Re: Longest Names (was: Re: Unicode trivia)

From: A. Vine (avine@eng.sun.com)
Date: Tue May 09 2000 - 15:29:47 EDT


Kenneth Whistler wrote:
>
> John asked:
>
> >
> > On Sat, 6 May 2000 08:09:49 -0800 (GMT-0800), Doug Ewell wrote:
> > > Recently while writing a C program that reads UnicodeData.txt, I needed
> > > to determine the longest character name.

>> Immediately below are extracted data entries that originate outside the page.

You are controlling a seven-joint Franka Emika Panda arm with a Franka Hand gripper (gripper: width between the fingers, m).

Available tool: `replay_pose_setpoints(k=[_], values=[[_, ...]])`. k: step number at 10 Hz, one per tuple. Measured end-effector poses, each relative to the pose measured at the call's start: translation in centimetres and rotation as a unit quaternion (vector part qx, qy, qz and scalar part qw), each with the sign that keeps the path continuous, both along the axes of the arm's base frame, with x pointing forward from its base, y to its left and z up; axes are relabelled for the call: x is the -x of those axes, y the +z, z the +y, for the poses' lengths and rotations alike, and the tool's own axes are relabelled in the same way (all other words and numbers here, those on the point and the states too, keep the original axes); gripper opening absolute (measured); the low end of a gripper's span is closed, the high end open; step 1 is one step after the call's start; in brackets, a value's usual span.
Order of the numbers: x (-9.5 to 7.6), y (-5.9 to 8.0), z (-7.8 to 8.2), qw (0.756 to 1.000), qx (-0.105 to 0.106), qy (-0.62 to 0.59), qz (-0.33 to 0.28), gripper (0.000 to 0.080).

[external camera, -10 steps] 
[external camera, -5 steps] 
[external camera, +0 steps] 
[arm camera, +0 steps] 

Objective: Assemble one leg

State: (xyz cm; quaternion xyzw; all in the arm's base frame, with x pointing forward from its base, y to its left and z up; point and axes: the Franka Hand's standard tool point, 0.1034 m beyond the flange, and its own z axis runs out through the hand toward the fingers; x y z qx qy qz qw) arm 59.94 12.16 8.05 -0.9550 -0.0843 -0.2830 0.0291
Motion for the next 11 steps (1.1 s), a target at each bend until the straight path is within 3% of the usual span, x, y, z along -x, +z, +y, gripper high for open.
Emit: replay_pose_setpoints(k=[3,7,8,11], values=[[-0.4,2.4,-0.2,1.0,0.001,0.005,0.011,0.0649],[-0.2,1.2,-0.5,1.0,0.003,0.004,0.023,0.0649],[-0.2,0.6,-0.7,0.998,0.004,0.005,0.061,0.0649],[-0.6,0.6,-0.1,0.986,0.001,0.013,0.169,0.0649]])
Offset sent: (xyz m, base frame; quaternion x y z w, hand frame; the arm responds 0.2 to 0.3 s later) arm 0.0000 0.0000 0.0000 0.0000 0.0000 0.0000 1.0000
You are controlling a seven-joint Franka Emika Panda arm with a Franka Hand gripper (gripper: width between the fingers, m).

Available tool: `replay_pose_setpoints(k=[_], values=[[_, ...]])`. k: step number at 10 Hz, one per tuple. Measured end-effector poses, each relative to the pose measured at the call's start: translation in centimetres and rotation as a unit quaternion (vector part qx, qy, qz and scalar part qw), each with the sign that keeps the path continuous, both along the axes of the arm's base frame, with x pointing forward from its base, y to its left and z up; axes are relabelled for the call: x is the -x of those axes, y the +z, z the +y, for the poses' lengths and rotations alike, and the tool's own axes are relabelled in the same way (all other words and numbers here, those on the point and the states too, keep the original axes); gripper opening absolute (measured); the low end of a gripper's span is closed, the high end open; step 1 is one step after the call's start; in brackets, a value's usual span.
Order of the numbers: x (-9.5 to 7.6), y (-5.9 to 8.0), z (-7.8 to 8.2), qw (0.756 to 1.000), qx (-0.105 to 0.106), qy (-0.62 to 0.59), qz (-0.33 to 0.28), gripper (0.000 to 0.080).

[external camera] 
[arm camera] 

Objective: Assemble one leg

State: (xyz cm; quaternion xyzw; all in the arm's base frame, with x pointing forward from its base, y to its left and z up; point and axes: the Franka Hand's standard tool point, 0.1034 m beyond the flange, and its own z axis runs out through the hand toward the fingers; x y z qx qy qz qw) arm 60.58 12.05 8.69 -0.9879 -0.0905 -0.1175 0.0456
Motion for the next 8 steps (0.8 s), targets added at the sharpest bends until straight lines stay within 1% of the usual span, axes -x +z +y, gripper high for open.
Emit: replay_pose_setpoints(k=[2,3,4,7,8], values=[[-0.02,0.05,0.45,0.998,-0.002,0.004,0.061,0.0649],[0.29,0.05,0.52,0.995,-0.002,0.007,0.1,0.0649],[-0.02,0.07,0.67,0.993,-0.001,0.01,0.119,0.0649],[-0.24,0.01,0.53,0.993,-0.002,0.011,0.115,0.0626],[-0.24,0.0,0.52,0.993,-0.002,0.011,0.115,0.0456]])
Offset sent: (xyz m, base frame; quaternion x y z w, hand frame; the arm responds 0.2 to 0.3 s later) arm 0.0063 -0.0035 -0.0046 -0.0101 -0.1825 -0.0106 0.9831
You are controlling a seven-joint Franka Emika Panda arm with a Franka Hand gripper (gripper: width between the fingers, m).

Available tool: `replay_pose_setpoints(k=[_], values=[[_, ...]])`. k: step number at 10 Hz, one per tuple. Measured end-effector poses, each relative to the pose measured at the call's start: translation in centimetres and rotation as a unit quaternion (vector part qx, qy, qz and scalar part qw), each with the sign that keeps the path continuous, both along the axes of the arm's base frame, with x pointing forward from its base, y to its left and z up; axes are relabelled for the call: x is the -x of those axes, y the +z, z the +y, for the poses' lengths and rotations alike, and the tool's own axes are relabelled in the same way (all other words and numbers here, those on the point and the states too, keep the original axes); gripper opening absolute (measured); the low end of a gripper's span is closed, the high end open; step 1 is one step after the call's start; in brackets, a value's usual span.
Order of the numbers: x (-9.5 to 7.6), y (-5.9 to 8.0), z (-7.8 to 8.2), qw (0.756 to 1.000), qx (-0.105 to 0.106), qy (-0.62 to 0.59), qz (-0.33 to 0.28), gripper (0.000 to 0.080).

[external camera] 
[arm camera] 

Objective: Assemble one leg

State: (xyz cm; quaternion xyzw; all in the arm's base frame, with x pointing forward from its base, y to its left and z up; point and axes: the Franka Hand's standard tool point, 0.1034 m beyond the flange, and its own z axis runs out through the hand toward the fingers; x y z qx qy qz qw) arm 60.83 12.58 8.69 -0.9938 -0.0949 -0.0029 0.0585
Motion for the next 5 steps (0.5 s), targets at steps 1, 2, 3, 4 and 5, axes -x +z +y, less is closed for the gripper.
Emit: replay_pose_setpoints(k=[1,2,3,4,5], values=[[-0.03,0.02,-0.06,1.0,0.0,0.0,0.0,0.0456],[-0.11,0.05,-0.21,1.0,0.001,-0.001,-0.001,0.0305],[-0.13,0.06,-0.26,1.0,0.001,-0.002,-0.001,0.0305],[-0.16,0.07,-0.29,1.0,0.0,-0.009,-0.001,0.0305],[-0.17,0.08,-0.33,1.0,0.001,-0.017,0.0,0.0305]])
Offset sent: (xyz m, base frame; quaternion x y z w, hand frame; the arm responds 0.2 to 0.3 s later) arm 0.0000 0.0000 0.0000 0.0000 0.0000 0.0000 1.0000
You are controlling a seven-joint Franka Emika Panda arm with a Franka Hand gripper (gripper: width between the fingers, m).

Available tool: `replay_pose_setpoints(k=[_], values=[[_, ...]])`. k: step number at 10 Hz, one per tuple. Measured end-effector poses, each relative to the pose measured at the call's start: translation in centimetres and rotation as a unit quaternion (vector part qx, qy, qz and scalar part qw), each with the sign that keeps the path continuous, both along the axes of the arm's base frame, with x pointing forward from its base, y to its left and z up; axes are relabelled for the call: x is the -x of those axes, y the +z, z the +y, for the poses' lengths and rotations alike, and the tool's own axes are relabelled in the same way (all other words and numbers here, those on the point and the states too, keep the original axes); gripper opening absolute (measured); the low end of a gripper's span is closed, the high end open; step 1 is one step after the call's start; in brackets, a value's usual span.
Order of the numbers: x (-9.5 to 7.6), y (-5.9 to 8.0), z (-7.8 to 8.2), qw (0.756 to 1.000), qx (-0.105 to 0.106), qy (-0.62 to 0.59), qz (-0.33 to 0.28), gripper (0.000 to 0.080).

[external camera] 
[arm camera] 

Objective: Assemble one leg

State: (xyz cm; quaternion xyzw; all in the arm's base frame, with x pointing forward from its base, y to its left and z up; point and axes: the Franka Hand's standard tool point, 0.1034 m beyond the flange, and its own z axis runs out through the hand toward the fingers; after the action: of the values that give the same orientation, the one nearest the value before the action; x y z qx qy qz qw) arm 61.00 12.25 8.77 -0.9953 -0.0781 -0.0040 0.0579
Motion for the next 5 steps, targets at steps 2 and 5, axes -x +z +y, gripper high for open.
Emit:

The winner (83 characters):
> > >
> > > U+FBF9 ARABIC LIGATURE UIGHUR KIRGHIZ YEH WITH HAMZA ABOVE WITH ALEF
> > > MAKSURA ISOLATED FORM
> >
> > Out of curiosity, and perhaps of more importance than the current
> > longest name, is there a specified length limit which names are
> > guaranteed not to exceed?
>
> My own rule of thumb for processing UnicodeData.txt is to use 128 bytes
> for transient buffers for names -- which gives me a 99.999% confidence
> feeling that future versions of the data file will never break it.

And that would mean 64 "characters" in UCS-2/UTF-16 ...
So, I presume you are referring to UTF-8?

(Couldn't resist that one, Ken...)

-- 
Andrea Vine, avine@eng.sun.com, iPlanet i18n architect
"The complementarity of priority information actions will reinforce 
individual projects and, in particular, those relating to the Euro."
--From the "Information Programme for the European Citizen"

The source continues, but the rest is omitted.